Beneath this instruction is a block of data; output from it exactly the lines that run from the one containing "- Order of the" through the one containing "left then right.", inclusive.

━━━━━ Source data ━━━━━

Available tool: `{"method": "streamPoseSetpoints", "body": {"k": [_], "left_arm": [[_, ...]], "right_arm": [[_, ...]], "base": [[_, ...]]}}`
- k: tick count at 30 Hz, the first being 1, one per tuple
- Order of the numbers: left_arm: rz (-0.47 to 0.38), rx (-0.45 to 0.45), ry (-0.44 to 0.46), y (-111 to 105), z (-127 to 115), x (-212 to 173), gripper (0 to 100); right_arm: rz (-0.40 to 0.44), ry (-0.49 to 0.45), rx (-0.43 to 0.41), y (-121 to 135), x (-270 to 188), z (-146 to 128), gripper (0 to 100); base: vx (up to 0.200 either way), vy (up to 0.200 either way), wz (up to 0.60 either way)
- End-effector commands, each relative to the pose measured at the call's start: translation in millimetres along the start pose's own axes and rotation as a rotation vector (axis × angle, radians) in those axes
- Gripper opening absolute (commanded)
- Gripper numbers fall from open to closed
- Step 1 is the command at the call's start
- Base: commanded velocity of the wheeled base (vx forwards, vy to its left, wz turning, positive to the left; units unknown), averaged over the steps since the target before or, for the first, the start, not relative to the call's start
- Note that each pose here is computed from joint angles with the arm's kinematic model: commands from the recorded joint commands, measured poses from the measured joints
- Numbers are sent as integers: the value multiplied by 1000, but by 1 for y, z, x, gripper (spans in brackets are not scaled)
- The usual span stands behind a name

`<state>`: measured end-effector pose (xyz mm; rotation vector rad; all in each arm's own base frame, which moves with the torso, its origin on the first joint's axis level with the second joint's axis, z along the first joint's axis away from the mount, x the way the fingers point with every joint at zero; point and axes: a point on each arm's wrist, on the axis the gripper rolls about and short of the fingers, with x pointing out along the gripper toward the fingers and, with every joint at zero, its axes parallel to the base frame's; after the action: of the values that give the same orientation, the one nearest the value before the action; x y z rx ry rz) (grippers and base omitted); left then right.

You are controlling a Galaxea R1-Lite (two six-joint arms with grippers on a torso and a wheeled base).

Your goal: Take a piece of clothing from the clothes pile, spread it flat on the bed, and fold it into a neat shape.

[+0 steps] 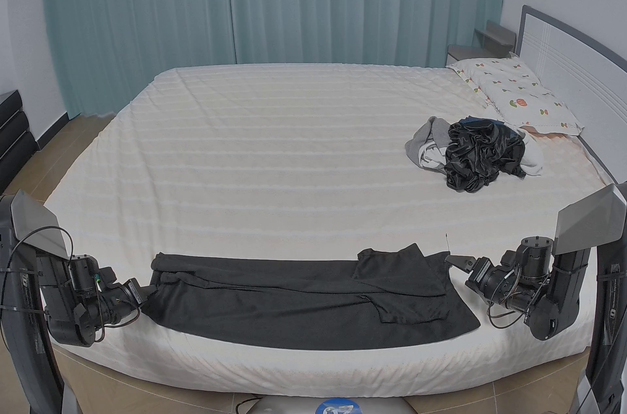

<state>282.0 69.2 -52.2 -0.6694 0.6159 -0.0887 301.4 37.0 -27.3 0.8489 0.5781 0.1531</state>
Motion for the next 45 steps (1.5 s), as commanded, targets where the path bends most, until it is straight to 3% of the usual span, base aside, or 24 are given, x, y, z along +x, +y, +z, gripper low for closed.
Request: {"method": "streamPoseSetpoints", "body": {"k": [1,22,23,29,34,36,37,38,45], "left_arm": [[27,-4,-12,0,1,-7,0],[104,10,-19,8,-3,-25,0],[105,9,-20,8,-3,-26,100],[107,8,-35,8,0,-28,100],[63,-16,-137,-10,24,-42,100],[63,-16,-137,-10,24,-42,100],[-8,-94,-174,-33,35,-43,100],[-21,-106,-171,-40,36,-40,100],[54,-135,-167,-65,46,-4,100]], "right_arm": [[6,-5,-2,1,0,0,100],[7,-8,-2,1,-1,1,100],[7,-8,-2,1,-1,1,100],[7,-8,-2,1,-1,1,100],[8,-9,-1,1,-1,2,100],[8,-9,-1,1,-1,2,100],[8,-7,-1,1,-1,1,100],[9,-5,-2,2,-1,1,100],[6,-3,-2,1,-1,0,100]], "base": [[0,0,0],[0,0,0],[0,0,0],[0,0,0],[0,0,0],[0,0,0],[0,0,0],[0,0,0],[0,0,0]]}}
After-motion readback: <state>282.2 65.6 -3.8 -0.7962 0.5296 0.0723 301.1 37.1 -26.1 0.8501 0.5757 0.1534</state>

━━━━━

* **Your response**:
- Order of the numbers: left_arm: rz (-0.47 to 0.38), rx (-0.45 to 0.45), ry (-0.44 to 0.46), y (-111 to 105), z (-127 to 115), x (-212 to 173), gripper (0 to 100); right_arm: rz (-0.40 to 0.44), ry (-0.49 to 0.45), rx (-0.43 to 0.41), y (-121 to 135), x (-270 to 188), z (-146 to 128), gripper (0 to 100); base: vx (up to 0.200 either way), vy (up to 0.200 either way), wz (up to 0.60 either way)
- End-effector commands, each relative to the pose measured at the call's start: translation in millimetres along the start pose's own axes and rotation as a rotation vector (axis × angle, radians) in those axes
- Gripper opening absolute (commanded)
- Gripper numbers fall from open to closed
- Step 1 is the command at the call's start
- Base: commanded velocity of the wheeled base (vx forwards, vy to its left, wz turning, positive to the left; units unknown), averaged over the steps since the target before or, for the first, the start, not relative to the call's start
- Note that each pose here is computed from joint angles with the arm's kinematic model: commands from the recorded joint commands, measured poses from the measured joints
- Numbers are sent as integers: the value multiplied by 1000, but by 1 for y, z, x, gripper (spans in brackets are not scaled)
- The usual span stands behind a name

`<state>`: measured end-effector pose (xyz mm; rotation vector rad; all in each arm's own base frame, which moves with the torso, its origin on the first joint's axis level with the second joint's axis, z along the first joint's axis away from the mount, x the way the fingers point with every joint at zero; point and axes: a point on each arm's wrist, on the axis the gripper rolls about and short of the fingers, with x pointing out along the gripper toward the fingers and, with every joint at zero, its axes parallel to the base frame's; after the action: of the values that give the same orientation, the one nearest the value before the action; x y z rx ry rz) (grippers and base omitted); left then right.

Work on this exercise is complete.